§ Exercise brief
Reproduce each line from the first in the data through the line that contains "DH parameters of" exactly; give nothing else.

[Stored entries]
-- Opening Marker --
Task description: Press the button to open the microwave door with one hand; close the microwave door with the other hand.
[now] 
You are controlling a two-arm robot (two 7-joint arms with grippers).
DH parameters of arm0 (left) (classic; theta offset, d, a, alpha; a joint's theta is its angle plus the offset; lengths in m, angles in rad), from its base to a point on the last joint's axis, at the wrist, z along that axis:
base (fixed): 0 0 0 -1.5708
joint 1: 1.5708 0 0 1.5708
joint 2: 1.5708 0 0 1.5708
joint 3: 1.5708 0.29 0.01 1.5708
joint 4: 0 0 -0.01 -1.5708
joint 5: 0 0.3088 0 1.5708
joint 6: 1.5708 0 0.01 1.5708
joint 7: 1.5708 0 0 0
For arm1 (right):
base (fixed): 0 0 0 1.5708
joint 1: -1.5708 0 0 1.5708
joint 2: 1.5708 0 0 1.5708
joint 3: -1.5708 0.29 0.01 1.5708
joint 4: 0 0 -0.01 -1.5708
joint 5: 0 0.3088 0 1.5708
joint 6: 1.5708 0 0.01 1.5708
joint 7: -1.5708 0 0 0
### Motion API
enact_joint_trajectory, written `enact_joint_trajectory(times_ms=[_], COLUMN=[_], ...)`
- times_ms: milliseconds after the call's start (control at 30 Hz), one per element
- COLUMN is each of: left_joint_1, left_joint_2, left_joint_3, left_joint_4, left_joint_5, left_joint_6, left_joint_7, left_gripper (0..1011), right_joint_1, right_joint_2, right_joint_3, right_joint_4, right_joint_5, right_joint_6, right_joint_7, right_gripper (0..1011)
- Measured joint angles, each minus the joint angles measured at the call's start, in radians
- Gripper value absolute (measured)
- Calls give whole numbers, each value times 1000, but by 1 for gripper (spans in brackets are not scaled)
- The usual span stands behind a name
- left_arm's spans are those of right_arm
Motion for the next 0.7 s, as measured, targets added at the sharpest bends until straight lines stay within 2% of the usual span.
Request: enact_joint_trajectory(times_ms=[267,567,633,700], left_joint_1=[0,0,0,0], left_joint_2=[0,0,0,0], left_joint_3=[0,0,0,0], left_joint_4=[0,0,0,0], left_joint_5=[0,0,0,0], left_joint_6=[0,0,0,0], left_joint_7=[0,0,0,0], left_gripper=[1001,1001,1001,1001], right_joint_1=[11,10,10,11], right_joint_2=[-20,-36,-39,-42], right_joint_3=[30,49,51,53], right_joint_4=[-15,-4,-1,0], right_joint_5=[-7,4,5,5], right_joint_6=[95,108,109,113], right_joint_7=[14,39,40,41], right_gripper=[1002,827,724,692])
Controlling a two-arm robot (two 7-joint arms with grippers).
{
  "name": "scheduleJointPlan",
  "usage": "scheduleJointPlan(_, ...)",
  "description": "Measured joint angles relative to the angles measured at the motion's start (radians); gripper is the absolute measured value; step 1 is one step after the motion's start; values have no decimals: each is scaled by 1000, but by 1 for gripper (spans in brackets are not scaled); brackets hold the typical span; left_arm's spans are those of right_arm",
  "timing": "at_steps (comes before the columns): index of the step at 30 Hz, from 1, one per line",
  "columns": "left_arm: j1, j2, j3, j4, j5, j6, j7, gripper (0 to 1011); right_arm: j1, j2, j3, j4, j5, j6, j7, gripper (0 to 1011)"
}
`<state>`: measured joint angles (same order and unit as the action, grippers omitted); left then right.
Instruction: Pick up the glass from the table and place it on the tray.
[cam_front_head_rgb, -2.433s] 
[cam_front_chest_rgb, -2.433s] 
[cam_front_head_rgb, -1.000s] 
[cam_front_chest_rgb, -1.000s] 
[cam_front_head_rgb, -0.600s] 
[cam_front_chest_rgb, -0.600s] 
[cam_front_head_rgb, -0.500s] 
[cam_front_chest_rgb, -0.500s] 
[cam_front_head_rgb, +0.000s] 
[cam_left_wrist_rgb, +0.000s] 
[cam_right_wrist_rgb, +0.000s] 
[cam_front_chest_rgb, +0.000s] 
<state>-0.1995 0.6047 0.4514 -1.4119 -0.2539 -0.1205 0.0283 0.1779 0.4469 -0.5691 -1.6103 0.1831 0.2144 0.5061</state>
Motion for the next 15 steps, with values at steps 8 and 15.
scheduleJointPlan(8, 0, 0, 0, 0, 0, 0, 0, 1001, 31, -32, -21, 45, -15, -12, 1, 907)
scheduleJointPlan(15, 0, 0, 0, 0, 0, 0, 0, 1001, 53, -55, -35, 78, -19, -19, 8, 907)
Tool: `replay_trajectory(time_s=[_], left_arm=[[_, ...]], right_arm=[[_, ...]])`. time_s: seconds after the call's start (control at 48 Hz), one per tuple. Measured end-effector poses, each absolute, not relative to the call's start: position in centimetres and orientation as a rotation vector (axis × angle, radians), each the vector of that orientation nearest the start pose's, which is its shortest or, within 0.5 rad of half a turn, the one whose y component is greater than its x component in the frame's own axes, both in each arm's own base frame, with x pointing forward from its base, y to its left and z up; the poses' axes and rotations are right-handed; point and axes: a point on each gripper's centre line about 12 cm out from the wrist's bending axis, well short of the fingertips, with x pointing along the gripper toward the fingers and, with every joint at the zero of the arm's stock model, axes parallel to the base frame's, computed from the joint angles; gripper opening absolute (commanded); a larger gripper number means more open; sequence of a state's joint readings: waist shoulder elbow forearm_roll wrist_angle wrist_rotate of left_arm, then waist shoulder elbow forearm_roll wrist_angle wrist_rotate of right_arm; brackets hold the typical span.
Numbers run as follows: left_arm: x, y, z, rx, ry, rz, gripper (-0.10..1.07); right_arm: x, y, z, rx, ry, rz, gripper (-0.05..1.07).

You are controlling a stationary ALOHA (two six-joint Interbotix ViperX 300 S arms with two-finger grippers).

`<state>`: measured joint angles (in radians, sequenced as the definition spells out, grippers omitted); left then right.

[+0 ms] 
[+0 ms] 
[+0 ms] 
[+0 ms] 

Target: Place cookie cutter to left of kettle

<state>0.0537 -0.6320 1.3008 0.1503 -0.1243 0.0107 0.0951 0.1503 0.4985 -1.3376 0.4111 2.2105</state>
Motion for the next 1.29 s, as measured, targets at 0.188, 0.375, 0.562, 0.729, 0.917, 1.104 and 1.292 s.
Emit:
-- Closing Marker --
§ Solution to this task
Task description: Press the button to open the microwave door with one hand; close the microwave door with the other hand.
[now] 
You are controlling a two-arm robot (two 7-joint arms with grippers).
DH parameters of arm0 (left) (classic; theta offset, d, a, alpha; a joint's theta is its angle plus the offset; lengths in m, angles in rad), from its base to a point on the last joint's axis, at the wrist, z along that axis:

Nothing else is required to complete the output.